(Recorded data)
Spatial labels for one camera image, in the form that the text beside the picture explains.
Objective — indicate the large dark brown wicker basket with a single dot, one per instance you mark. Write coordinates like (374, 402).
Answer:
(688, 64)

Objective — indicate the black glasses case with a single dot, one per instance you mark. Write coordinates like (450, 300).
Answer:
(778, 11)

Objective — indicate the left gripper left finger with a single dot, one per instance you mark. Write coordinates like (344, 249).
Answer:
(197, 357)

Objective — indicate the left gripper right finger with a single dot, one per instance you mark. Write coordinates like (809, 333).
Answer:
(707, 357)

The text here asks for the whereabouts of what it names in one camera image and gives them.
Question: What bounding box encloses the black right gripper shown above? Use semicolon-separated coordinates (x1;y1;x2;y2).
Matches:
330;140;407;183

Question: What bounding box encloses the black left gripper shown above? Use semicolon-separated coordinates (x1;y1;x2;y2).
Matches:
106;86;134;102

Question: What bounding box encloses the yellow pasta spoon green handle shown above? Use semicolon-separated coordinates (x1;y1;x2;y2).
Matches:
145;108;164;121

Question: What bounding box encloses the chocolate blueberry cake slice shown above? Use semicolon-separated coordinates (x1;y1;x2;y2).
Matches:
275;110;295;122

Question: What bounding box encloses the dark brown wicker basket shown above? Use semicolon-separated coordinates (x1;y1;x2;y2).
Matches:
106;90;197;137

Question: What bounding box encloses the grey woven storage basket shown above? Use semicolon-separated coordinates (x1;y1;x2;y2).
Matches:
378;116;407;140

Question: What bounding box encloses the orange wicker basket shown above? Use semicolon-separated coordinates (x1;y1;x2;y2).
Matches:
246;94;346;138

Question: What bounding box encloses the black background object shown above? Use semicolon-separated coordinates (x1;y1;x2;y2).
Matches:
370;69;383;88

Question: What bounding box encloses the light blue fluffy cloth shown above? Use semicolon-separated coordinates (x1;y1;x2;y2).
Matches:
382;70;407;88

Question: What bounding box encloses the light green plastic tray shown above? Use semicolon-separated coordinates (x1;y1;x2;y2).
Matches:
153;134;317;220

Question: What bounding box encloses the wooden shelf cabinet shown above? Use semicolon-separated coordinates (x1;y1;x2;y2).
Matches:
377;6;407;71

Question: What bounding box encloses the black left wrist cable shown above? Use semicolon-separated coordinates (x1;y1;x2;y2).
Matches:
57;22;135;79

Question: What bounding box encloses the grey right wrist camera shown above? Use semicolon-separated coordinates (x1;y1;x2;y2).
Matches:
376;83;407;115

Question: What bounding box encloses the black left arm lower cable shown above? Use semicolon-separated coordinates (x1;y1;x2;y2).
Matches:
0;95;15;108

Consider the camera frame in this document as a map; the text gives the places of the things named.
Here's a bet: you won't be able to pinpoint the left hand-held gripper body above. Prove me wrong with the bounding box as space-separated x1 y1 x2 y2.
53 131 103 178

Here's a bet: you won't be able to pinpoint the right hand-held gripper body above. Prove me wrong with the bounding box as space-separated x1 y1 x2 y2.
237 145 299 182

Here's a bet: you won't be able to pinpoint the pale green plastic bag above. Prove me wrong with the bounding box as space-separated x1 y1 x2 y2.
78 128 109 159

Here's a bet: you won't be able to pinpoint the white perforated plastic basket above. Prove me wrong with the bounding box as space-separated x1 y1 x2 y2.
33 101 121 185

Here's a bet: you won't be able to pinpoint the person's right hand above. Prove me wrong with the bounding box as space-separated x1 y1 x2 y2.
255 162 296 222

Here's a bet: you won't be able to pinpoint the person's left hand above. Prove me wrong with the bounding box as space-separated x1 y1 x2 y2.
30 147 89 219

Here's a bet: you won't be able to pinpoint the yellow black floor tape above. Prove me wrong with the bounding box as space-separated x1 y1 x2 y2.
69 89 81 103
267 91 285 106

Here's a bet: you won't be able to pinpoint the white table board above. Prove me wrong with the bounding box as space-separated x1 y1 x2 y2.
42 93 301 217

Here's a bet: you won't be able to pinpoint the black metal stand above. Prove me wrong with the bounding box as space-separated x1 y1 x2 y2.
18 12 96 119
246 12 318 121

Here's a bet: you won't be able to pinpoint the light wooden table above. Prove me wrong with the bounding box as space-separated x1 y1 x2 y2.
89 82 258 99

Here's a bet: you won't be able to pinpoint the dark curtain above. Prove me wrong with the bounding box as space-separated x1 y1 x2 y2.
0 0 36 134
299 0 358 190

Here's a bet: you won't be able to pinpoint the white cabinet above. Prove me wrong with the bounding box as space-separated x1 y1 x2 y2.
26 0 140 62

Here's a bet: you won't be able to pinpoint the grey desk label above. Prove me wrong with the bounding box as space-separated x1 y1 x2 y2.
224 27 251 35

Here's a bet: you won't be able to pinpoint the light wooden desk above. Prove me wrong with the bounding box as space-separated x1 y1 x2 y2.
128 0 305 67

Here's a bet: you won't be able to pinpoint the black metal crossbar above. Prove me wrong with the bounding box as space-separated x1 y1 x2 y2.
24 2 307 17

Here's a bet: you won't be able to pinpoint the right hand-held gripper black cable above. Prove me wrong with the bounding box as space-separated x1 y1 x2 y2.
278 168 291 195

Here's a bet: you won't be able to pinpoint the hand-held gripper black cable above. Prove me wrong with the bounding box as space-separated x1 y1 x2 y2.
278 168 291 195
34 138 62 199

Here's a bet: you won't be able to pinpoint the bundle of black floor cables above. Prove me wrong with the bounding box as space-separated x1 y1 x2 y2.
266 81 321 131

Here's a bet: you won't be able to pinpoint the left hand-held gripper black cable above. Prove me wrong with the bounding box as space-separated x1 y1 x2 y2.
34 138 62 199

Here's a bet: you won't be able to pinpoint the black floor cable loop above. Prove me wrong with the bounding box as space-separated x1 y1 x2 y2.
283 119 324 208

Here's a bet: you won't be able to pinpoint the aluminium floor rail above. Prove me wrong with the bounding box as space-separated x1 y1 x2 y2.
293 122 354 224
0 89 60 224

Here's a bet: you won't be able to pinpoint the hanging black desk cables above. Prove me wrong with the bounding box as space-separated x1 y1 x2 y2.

* What you have to do: Collect the complete line wherever the string "wrist" appears in the records.

* Solution for this task:
Question: What bounding box encloses the black left wrist cable shown above? Use semicolon-separated coordinates (x1;y1;x2;y2).
Question: What bounding box encloses the grey right wrist camera shown above? Use semicolon-separated coordinates (x1;y1;x2;y2).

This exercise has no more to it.